Monsignor Fraser College (also called Monsignor Fraser, MFC, or Fraser) is a Roman Catholic specialized dual-track public Catholic Alternative and Adult Secondary School run by the Toronto Catholic District School Board in Toronto, Ontario, Canada. The school was founded in 1975 by the Metropolitan Separate School Board and was named in honour of John Andrew Mary Fraser (1887 – September 3, 1962), the founder of the Scarborough Foreign Mission Society and a missionary.

After Fraser became a secondary school in 1986, Msgr. Fraser College offers high school credits to three distinct age groups: 16–18 through the Alternative Program, 18–20 in the Adult Day School Program, and Over 21 through the Continuing Education Program. There are four main campuses throughout the city with an additional two dedicated to SAL (Supervised Alternative Learning) programs. Msgr. Fraser also offers a Transition To Work (T2W) Program for disabled students aged 18–20.

== History ==
The Metropolitan Separate School Board recommended and approved the establishment of Monsignor Fraser College in 1975, in conjunction with Metropolitan Social Services, as a means of responding to the growing need for adult education programs for the Metro Toronto adult population. The school originated in the Albert Campbell Library with four pupils before moving to the Scarborough Foreign Mission Society.

As the school program have expanded, physically and intellectually challenged adults were added. A variety of MSSB departments claimed ownership of the program including elementary, continuing education and special curriculum. Students meeting grade 8 standard, began to ask for secondary school credits. These were granted in collaboration with Cardinal Newman. Senior level credits from grades 11 to 13 were finally needed and after the province completed full funding to Catholic high schools, the Board designated Fraser as secondary school in 1986. The first graduates have emerged in 1988.
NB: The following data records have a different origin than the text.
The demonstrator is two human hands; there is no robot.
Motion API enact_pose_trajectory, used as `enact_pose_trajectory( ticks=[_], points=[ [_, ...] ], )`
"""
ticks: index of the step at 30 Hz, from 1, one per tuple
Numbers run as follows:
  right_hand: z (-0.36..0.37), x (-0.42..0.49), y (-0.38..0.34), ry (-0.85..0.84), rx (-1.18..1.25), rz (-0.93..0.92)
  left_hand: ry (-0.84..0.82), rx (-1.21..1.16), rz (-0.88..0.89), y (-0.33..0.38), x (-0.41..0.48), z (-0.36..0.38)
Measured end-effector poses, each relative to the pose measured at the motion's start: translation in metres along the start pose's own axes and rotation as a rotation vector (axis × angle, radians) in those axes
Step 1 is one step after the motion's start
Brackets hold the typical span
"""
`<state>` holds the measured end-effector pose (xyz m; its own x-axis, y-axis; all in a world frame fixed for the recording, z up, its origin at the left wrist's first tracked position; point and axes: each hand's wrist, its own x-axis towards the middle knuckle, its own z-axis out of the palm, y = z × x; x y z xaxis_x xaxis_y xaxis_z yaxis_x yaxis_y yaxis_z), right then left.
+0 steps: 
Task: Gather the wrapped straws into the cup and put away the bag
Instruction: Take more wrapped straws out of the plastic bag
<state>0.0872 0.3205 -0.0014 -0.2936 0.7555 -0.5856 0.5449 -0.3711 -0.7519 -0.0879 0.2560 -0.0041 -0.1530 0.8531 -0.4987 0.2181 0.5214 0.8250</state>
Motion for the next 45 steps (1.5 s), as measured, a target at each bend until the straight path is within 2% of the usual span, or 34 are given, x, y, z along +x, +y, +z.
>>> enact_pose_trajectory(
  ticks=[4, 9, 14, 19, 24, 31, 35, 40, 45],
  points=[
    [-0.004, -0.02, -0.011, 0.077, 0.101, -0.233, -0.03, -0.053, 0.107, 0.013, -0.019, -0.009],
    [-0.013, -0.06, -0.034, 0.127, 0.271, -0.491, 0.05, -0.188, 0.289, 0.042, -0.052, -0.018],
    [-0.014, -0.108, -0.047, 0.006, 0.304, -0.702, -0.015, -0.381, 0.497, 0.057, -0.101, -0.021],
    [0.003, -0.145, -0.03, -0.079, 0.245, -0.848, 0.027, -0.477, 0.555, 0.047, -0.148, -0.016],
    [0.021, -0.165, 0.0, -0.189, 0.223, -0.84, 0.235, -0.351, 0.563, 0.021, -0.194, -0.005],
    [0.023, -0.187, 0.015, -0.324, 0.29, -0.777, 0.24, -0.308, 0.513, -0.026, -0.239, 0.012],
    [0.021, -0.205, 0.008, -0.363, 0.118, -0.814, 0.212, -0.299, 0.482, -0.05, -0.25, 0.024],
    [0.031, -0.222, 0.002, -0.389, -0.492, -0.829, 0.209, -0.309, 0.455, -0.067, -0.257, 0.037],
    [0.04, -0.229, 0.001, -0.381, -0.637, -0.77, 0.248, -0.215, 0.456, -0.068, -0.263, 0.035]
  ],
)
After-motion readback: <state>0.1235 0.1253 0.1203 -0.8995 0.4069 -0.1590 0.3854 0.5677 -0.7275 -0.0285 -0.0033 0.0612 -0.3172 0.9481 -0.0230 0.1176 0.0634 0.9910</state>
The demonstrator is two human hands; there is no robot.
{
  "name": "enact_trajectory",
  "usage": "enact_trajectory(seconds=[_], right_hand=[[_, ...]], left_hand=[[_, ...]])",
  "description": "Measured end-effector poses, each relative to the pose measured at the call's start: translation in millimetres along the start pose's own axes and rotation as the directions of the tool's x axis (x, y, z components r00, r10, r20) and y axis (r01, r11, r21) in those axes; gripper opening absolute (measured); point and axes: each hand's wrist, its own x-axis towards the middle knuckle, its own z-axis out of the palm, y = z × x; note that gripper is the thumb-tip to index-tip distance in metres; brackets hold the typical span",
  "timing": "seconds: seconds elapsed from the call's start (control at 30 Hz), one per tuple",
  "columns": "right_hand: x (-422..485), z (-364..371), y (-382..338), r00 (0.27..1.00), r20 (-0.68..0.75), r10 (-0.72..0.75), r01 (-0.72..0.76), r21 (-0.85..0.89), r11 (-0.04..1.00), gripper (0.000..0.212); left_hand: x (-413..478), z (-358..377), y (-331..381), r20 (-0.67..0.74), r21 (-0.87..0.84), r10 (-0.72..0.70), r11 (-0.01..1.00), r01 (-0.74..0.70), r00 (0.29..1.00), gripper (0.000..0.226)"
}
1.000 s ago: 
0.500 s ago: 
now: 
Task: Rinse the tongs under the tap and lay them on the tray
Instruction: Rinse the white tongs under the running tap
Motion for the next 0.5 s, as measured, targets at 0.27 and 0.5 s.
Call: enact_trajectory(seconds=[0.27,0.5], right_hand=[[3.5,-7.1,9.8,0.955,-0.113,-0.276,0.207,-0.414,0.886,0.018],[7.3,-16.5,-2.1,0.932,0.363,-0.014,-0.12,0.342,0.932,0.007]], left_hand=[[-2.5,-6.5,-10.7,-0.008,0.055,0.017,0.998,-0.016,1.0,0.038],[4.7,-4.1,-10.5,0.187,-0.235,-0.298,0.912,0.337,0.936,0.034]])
From Scarborough beginnings, the school added Toronto campus in 1977, Malvern in 1982, North York in 1984, Parkdale in 1986, ESL Orientation Centre in 1988, La Salle (Alternative) in 1993, Curzon (Alternative) in 1994, and in 1994 merged the two small west end campuses, Parkdale and North York into Islington Campus. The Scarborough and Malvern campuses were combined in 2000. The Islington Campus eventually became the Norfinch Campus in 2007.

Today, Monsignor Fraser College is a quadmestered Catholic Secondary School that admits adolescents and adults of all faiths who wish to complete their Ontario Secondary School Diploma or Certificate, study English as a Second Language within a Diploma program, or upgrade work skills. Organized with campuses in different parts of the city, the school provides an educational environment.

===Monsignor John M. Fraser===
Monsignor Fraser College is named in honour of the founder of the Scarborough Foreign Mission Society. Monsignor Fraser was born in Toronto but spent most of his younger years as a missionary outside of Canada. In 1918, he returned to Canada with the firm intention of establishing a foreign mission seminary.  Archbishop Gauthier of Ottawa approved the foundation of China Mission College at Almonte, Ontario, and the institution received the blessing and support of many of the Canadian hierarchy.

At Almonte, Father Fraser gathered about him, as did Christ Himself, twelve young apostles.  In October 1919, CHINA, the mission monthly publication, made its appearance.

At the suggestion of Archbishop McNeil, property was acquired in Scarborough and the senior students were transferred to this new house.  Father Fraser joined them soon after.  In 1924, St. Francis Xavier, China Mission Seminary was formally blessed and opened on the Scarborough Bluffs in Ontario.  The following year, Father Fraser headed the first departure group to the district of Lishui in Southern Chekiang, China.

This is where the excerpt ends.